Quand il eut la certitude qu'elle était enfin couchée, il grimpa sur le toit, poutrepaillé avec soins, et se laissa glisser doucement par la cheminée qu'il trouva fort propre elle aussi, ramonée à la perfection.

 

Il posa au pied de l'âtre le mystérieux ozalid, enveloppé dans un papier cadeau qui laissait passer la lumière vive de la pierre, et regarda autour de lui. Son cœur se serra. Quelle douceur se dégageait de ce petit décor chaleureux et féminin ! Que lui arrivait-il ? Non, décidément, il n'aurait pas la force cette fois de repartir sans avoir assisté au bonheur de cette si gentille femme devant son cadeau. Il décida alors de rester, projetant de se cacher dès que la dame serait réveillée.

 

Il s'installa dans un fauteuil, au risque de s'endormir et de se faire découvrir ; ce qui pouvait lui être fatal…

 

 

Quand il se réveilla en sursauts, il vit la vielle dame qui lui souriait, accoudée à la table, rayonnante dans une magnifique robe de chambre rouge qui lui fit penser à son ancienne cape.

 

Il se tata le torse, puis les bras, les mains et s'exclama :

 

— Mais…. je vis ?

— Oui, bien sûr ! répondit la voix chevrotante de la vieille dame.

— Un être humain m'a vu, et pourtant je n'ai pas disparu... ? Que se passe-t-il ?

 

A ce moment, un petit coup de bec toqua à la vitre et le père Noël vit le vieil huque, cherchant manifestement à lui dire quelque chose.

 

La dame se précipita pour lui ouvrir.

 

— Bonjour, qui êtes vous ? demanda-t-elle en toute simplicité.

— Il est mon ami ! intervint le père Noël.

— Je viens vous dire au revoir, père Noël, dit le vieil hibou.
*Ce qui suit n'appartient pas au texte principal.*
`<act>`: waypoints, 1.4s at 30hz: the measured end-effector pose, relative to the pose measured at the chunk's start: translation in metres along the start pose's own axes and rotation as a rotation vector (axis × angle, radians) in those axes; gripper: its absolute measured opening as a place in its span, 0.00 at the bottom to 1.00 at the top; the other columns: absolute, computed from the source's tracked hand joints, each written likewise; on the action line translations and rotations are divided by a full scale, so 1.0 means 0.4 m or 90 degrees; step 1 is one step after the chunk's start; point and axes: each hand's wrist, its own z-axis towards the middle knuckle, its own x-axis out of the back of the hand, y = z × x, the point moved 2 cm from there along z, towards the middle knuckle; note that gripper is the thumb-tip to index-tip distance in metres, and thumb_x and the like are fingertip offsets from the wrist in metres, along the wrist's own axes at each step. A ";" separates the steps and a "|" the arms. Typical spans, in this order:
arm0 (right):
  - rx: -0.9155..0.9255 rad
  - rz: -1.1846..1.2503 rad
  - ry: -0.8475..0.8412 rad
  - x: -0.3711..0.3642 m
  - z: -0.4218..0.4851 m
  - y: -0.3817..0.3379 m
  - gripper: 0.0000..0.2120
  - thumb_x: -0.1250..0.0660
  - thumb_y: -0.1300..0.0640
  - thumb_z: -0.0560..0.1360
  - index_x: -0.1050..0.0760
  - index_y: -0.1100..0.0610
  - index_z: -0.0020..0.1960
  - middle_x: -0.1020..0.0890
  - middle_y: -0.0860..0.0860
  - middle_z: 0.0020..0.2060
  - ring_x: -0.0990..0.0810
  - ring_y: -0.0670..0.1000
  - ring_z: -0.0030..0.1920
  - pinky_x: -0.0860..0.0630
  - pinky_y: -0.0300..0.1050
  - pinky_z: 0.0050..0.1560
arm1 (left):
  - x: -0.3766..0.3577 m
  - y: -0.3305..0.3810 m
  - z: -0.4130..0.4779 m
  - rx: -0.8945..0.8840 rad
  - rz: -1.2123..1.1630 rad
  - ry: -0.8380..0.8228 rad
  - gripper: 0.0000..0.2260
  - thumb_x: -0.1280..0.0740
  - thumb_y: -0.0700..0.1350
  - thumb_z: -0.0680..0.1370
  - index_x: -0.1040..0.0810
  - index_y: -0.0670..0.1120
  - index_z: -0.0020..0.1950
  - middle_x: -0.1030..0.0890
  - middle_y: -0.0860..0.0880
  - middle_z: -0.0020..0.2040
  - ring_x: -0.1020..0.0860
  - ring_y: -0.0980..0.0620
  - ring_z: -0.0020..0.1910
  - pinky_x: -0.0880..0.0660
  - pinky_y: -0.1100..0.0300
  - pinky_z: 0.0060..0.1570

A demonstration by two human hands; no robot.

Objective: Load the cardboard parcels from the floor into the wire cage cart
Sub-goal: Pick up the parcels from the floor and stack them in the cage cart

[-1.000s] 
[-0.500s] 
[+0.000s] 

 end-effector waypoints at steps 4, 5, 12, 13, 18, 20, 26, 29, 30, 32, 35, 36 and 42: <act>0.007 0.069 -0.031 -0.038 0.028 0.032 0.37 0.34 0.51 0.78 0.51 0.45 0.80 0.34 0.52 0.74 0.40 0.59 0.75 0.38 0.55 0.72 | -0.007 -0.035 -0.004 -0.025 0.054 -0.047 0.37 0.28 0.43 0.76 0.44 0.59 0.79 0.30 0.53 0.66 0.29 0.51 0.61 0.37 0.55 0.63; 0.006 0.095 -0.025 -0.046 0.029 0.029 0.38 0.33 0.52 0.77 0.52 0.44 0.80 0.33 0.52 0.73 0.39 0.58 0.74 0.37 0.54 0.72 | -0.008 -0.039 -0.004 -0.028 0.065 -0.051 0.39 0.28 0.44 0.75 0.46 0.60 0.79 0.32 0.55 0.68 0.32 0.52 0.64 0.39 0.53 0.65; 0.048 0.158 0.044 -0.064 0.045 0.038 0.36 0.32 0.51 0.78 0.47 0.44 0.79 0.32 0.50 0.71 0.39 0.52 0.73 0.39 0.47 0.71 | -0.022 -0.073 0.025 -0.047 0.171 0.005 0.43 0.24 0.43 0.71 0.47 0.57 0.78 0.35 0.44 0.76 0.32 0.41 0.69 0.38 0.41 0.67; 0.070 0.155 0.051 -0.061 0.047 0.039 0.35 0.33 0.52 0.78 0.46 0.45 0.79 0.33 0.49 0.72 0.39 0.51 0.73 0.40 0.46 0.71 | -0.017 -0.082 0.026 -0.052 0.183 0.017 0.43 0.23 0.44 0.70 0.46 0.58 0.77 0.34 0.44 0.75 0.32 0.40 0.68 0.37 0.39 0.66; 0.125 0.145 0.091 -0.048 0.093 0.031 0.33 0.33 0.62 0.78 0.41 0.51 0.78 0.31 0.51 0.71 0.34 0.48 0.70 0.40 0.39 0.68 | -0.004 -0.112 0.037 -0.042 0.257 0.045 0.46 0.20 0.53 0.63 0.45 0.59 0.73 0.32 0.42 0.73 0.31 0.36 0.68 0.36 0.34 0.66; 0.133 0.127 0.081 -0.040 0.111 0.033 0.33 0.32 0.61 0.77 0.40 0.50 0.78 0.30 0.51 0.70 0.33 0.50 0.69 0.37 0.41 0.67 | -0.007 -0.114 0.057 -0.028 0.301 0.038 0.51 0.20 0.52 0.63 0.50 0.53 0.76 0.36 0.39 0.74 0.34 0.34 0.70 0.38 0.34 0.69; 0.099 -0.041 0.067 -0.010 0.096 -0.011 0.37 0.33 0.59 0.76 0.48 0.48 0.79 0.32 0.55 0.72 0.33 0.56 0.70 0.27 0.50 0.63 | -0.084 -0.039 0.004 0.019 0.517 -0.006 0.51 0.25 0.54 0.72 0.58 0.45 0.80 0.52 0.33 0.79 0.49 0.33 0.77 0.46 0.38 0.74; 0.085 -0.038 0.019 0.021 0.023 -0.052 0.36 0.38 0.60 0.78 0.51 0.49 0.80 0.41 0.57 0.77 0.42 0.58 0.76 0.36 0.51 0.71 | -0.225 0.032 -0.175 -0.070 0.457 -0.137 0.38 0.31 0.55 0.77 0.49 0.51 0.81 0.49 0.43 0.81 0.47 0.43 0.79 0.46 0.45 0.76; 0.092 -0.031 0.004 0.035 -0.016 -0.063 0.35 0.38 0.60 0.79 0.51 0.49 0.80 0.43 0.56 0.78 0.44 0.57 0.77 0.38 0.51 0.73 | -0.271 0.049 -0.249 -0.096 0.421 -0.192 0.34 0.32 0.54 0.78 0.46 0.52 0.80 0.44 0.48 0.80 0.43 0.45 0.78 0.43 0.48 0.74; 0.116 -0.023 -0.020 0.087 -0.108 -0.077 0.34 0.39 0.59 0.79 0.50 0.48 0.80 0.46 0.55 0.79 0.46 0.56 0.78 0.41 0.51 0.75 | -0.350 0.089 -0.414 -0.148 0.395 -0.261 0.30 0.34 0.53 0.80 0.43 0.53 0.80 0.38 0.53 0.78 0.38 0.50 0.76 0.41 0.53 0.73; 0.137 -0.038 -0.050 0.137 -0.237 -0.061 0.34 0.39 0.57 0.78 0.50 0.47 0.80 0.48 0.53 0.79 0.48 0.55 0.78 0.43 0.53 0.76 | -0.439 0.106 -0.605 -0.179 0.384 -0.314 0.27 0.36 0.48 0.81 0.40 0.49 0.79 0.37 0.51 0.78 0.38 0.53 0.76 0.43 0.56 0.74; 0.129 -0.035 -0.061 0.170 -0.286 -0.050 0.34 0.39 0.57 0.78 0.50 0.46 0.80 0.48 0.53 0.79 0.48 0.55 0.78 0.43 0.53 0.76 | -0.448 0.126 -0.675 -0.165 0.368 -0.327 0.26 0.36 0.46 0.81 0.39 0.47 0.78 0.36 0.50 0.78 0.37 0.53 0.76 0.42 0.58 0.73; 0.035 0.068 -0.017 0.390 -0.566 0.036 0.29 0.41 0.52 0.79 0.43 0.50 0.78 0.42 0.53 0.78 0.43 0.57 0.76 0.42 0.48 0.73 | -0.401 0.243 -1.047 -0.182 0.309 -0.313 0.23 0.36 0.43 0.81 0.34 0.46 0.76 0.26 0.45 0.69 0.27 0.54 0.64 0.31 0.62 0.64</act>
Votre mission est terminée. La relève des pères Noël est assurée, soyez tranquille. Si vous le désirez, vous pouvez rester parmi les humains puisqu'une personne a pu vous voir avec les yeux de l'amour.

— Les yeux de l'amour ? répéta, tout étonné, le père Noël.

 

La vieille dame rougit très fort tandis que les deux amis se tournaient vers elles.

 

C'est alors que le père Noël chercha du regard l'ozalid. Celui-ci avait disparu.

— Mais où est l'ozalid ? demanda le père Noël à la dame. Où est la pierre que je vous ai apportée, celle que vous aviez demandée pour croire à nouveau au père Noël et en la vie ?

— Quelle pierre ? interrogea la vieille dame.

 

Devant le visible et sincère étonnement de celle-ci, le père Noël fixa intensément l'huque, qui prit aussitôt un air gêné et coquin :

 

— Mais oui, quel ozalid ?... Je ne vois vraiment pas de quoi vous voulez parler ! scanda plusieurs fois le vieil hibou, en s'envolant dans un petit rire.